Task statement.
Only certain lines below are wanted: those starting at the line containing "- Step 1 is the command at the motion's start" and ending at the line containing "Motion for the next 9", both included, each retyped exactly.

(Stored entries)
== Segment start ==

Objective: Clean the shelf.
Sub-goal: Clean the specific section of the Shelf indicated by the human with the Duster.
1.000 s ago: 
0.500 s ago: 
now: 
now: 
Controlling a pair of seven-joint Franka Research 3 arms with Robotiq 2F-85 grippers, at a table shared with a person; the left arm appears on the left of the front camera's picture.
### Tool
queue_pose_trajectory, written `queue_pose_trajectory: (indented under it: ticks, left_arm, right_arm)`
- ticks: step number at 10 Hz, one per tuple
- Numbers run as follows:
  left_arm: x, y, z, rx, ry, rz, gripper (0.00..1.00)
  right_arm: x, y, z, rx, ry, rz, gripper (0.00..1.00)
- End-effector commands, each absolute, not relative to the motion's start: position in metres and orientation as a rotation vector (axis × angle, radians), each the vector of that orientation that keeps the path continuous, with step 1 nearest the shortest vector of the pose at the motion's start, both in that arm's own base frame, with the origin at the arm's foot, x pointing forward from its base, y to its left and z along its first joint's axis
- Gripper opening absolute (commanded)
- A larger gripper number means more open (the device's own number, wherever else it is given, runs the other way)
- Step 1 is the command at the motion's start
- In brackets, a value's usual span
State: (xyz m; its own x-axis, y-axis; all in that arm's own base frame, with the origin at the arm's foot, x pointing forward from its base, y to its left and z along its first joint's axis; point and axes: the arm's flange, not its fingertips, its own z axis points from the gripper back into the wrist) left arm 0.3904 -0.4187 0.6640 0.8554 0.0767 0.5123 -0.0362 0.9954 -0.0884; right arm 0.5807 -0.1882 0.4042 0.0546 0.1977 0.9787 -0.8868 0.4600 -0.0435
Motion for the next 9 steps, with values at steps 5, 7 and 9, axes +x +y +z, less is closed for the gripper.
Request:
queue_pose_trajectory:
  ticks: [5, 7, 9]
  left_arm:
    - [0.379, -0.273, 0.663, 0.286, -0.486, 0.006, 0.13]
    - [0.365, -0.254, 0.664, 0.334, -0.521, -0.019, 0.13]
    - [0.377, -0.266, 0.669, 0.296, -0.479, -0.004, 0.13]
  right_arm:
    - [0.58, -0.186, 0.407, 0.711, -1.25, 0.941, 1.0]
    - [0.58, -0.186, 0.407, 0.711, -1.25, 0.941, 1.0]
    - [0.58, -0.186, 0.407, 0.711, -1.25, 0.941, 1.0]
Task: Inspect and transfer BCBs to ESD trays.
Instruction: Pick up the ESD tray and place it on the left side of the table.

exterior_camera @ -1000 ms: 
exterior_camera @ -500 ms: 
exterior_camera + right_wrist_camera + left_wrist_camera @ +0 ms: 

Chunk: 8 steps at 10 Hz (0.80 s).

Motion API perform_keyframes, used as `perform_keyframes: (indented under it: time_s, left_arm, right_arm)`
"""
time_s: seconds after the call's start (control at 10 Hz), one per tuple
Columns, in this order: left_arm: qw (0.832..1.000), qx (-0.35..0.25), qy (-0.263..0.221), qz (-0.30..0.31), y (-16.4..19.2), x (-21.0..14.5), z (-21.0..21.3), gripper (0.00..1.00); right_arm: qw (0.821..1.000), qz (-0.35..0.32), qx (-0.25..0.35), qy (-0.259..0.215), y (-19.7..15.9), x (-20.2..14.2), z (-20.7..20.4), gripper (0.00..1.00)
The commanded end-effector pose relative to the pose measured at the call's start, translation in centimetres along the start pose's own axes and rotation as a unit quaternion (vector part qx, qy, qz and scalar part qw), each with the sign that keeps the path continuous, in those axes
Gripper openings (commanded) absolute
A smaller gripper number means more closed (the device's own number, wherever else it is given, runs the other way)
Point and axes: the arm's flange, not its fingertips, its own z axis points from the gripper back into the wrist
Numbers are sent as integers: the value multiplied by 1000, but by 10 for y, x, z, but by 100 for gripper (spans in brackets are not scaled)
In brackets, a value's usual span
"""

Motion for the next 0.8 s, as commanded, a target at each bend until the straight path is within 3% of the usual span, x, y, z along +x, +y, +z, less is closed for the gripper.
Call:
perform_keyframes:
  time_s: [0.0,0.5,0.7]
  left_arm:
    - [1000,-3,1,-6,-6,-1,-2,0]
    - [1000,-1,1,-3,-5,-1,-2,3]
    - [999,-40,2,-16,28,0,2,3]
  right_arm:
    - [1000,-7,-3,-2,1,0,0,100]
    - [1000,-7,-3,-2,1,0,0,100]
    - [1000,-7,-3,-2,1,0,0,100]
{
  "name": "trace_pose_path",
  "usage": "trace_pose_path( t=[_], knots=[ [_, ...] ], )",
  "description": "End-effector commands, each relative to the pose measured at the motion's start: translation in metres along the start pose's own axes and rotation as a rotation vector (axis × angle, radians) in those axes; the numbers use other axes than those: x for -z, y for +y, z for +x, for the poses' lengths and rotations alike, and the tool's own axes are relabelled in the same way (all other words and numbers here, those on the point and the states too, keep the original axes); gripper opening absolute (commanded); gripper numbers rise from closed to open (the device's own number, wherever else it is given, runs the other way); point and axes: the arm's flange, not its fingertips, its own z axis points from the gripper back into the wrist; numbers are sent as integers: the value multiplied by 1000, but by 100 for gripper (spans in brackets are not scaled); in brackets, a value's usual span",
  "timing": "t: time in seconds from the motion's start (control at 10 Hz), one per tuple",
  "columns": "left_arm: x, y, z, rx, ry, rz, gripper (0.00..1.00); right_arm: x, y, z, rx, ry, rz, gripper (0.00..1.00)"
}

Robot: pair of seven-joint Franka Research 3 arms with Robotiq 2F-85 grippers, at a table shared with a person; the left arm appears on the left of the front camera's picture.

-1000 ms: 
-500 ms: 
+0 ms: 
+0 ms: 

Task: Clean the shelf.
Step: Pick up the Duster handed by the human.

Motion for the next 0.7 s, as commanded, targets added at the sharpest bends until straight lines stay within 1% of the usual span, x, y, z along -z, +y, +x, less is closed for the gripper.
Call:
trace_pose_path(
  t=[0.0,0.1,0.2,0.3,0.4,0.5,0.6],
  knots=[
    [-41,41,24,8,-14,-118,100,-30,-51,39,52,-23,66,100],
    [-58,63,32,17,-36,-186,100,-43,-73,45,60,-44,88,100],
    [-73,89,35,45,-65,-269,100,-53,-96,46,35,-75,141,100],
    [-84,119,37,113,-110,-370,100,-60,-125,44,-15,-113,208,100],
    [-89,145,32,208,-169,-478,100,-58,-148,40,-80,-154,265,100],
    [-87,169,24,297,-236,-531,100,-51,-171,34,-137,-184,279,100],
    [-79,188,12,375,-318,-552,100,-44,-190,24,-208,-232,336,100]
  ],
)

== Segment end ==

Answer for the task.
- Step 1 is the command at the motion's start
- In brackets, a value's usual span
State: (xyz m; its own x-axis, y-axis; all in that arm's own base frame, with the origin at the arm's foot, x pointing forward from its base, y to its left and z along its first joint's axis; point and axes: the arm's flange, not its fingertips, its own z axis points from the gripper back into the wrist) left arm 0.3904 -0.4187 0.6640 0.8554 0.0767 0.5123 -0.0362 0.9954 -0.0884; right arm 0.5807 -0.1882 0.4042 0.0546 0.1977 0.9787 -0.8868 0.4600 -0.0435
Motion for the next 9 steps, with values at steps 5, 7 and 9, axes +x +y +z, less is closed for the gripper.

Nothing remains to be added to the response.